- Born: Marion Virginia Turner January 18, 1910 Philadelphia, Pennsylvania, US
- Died: March 25, 1994 (aged 84) Columbia, Maryland, US
- Burial place: Eden Cemetery (Collingdale, Pennsylvania)
- Other name: Marion Stubbs Thomas
- Education: University of Pennsylvania Juilliard School Sorbonne University Zeckwer-Hahn Philadelphia Musical Academy
- Occupations: Concert pianist, music teacher, and counselor for the United States Department of Housing and Urban Development
- Known for: Founder of Jack and Jill of America

= Marion Turner Stubbs =

African American organization leader (1910–1994)

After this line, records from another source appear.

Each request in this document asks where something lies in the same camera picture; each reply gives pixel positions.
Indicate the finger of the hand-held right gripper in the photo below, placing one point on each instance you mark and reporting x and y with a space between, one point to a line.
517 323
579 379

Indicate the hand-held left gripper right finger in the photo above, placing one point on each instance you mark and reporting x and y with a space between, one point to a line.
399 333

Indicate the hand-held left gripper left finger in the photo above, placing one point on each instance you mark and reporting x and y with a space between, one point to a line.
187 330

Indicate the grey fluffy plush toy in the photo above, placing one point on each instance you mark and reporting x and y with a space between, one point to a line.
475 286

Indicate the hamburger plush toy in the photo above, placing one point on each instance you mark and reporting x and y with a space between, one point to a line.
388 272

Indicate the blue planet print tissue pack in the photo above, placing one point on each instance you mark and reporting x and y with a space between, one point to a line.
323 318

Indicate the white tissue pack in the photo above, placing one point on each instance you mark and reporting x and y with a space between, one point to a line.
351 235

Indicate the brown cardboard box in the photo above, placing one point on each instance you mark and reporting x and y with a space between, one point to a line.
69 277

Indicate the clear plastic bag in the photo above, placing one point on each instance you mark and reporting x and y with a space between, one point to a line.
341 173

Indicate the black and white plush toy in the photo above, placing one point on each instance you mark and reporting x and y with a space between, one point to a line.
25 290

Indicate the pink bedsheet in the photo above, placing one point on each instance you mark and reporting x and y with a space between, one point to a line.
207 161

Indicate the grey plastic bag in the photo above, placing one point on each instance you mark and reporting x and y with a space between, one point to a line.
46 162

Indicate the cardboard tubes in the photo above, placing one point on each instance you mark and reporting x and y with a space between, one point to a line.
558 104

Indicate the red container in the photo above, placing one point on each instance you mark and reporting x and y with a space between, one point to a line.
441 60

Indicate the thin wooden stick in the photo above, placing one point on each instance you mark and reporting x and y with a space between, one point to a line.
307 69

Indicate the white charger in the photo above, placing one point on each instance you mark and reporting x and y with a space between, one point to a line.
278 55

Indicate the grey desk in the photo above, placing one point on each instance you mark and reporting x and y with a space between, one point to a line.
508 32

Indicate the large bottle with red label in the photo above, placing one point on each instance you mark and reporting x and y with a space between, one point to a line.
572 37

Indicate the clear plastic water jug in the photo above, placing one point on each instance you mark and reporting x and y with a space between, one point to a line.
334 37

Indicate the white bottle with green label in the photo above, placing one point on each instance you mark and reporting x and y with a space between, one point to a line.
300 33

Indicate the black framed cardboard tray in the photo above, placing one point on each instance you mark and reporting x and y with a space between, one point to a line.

Marion Turner Stubbs (January 18, 1910 – March 25, 1994) was an African American concert pianist and clubwoman. She established Jack and Jill of America in 1938 and was also active in The Gay Northeasterners (now Northeasterner, Inc.).

== Early life ==
Marion Virginia Turner was born in Philadelphia, Pennsylvania on January 18, 1910. Her parents were Marion C. and John Patrick Turner, a surgeon and the first Black member of the Philadelphia Board of Education. Turner had an upper class childhood and was a socialite.

She attended the University of Pennsylvania, graduating in 1930. While there she was a member of Delta Sigma Theta sorority.

She then attended Juilliard School and spent a year at Sorbonne University in Paris. She planned on studying with Igor Stravinsky but instead married. She then attended the Zeckwer-Hahn Philadelphia Musical Academy, receiving a music degree. She was the first African American to graduate from the academy.

== Career ==
Stubbs was a concert pianist during the 1930s. At her debut recital on April 22, 1931, The Philadelphia Inquirer wrote that she "played an exacting and diversified programme with much technical skill and excellent tone". She also taught piano in Bordentown, New Jersey.

In the 1970s, she worked as an equal employment opportunity counselor for the Fair Housing Commission of the United States Department of Housing and Urban Development.

== Clubwoman ==
On June 28, 1930, Stubbs was a founding member of the Philadelphia chapter of The Gay Northeasterners (now Northeasterners, Inc.), a social club for African American women. She was its national president from 1956 to 1958.

Stubbs founded Jack and Jill of America in Philadelphia on January 24, 1938. She said, "We were all friends, and it seemed a good idea to bring together our children to play on a regular basis". When she married and moved to Detroit, she founded a Jack and Jill chapter there. Jack and Jill grew into an important youth-focused civic organization that includes 252 chapters in the United States and Germany, as of 2023.

== Personal life ==
Marion Turner married Frederick Douglass Stubbs, a thoracic surgeon, on June 7, 1934. Dr. Stubbs was one of the first African Americans to graduate from the Harvard Medical School and became the head of the surgery department at the Frederick Douglass Memorial Hospital and Training School and chief chest surgeon at the Philadelphia General Hospital. They had two daughters, Marion Patricia Stubbs and Frederica Turner Stubbs. He died in 1947 at the age of 39.

She married Alfred "Alf" E. Thomas Jr., a doctor from Detroit, Michigan in 1947. Dr. Thomas founded the Haynes Memorial Hospital and inherited the Bethesda Hospital and the Edyth K. Thomas Hospital from his father. The couple were leaders in Detroit's social scene during the 1950s and 1960s. They had one daughter, Linda Thomas. Dr. Thomas died in 1968; at the time he was one of the wealthiest African Americans in the United States.

After Alf died, she moved back to the east coast. Marion Turner Stubbs Thomas died in Columbia, Maryland on March 25, 1994, after a stroke. She was buried in Eden Cemetery in Collingdale, Pennsylvania. All three of her daughters were members of Jack and Jill.